Encryption. Sensitive data should be encrypted, not just at rest but in transit across networks.
Advanced user identification. This technology uses a range of techniques to authenticate users, ranging from electronic signatures in two-factor authentication to biometric recognition. By using 'something you are' in addition to 'something you know' and 'something you have,' biometrics can dramatically raise the bar for attackers by making it far more difficult to gain unauthorized access to systems. Techniques for effective biometric identification have traditionally included voice recognition and fingerprint scanning, but techniques such as iris scans and vascular (vein) identification are also promising.
Justifying Cybersecurity Investments
CISOs deploying these technologies should underpin them with a concrete ROI strategy to justify their investment. They can accomplish this by mapping their technology investments against the cyber kill chain, which characterizes an attacker's journey from network reconnaissance through to fulfilment of their objectives.
Analyzing security events – and which product detected and blocked them at which point in the kill chain – helps CISOs to understand not only how each layer of their defense is contributing to their overall protection, but also how effectively the entire cybersecurity fabric is working. It is also a vital step in maintaining board-level support for cybersecurity activities. In advanced organizations, this analysis not only includes what happened but what could have happened had the first detection not worked. This analysis of events and synthesis of what could have happened had the detection not occurred is critical to organizations when it comes to gaining the most intelligence from each wave of attack.
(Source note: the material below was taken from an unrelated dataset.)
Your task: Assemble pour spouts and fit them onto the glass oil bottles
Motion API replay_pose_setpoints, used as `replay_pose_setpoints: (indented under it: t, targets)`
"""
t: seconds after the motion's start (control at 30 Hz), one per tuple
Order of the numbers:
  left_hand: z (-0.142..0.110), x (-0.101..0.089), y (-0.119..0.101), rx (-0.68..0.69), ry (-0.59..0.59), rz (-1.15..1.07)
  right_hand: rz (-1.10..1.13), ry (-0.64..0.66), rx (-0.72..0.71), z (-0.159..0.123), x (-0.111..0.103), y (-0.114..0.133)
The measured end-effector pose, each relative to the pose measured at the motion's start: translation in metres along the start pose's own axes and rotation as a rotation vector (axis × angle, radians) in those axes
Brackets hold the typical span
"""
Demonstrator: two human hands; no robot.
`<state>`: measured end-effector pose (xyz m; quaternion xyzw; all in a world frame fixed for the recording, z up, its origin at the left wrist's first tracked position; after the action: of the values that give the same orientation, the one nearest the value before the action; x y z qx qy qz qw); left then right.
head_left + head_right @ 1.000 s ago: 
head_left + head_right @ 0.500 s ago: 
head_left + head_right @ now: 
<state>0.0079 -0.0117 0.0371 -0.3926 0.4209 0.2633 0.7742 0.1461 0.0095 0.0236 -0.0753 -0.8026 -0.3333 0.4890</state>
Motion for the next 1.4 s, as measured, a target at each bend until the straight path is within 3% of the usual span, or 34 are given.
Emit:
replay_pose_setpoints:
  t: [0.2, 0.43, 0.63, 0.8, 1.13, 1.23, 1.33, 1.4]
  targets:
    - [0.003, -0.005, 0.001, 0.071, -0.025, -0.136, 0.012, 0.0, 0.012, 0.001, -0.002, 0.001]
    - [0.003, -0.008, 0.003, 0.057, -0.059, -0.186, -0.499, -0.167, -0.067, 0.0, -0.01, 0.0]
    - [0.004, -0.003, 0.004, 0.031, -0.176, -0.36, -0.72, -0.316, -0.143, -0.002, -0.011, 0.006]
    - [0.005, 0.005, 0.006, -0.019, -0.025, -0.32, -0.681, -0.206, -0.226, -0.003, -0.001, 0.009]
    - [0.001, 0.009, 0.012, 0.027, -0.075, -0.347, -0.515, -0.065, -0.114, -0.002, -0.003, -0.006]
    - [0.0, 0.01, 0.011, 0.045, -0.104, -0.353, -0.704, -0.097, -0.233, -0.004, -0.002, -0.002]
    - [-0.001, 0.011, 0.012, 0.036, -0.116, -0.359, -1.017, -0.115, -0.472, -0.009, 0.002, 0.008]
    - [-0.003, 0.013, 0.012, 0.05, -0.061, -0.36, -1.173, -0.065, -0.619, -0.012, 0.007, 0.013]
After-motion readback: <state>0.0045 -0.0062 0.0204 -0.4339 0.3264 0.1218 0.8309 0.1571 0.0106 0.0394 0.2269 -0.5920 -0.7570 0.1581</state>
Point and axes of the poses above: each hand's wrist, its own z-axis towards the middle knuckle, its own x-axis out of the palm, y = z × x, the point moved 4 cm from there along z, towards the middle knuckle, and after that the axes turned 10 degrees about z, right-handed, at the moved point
Once a solid technology and process platform for cybersecurity is created, CISOs must then put it in context for senior management. Cyberattacks are just one risk facing today's companies, alongside physical security, protection from natural disasters and financial risk. To govern effectively, the board needs to understand cybersecurity as a contributing element to overall business resilience.
Aligning cybersecurity with business objectives requires a rare and valuable skill set on the CISO's part. Not only do they need the technical and process experience to build a solid defense-in-depth strategy for information systems, they also need the communication skills to articulate the economic and strategic importance of cybersecurity to the rest of the business.
If an effective cybersecurity program can be implemented, the rewards are great. While there is no such thing as 100 percent security, there are ways to armor-plate an organization and make intrusion prohibitively difficult for the lion's share of attackers. By doing the little things consistently, both in cost and user impact, a CISO can dramatically increase the security posture of an organization.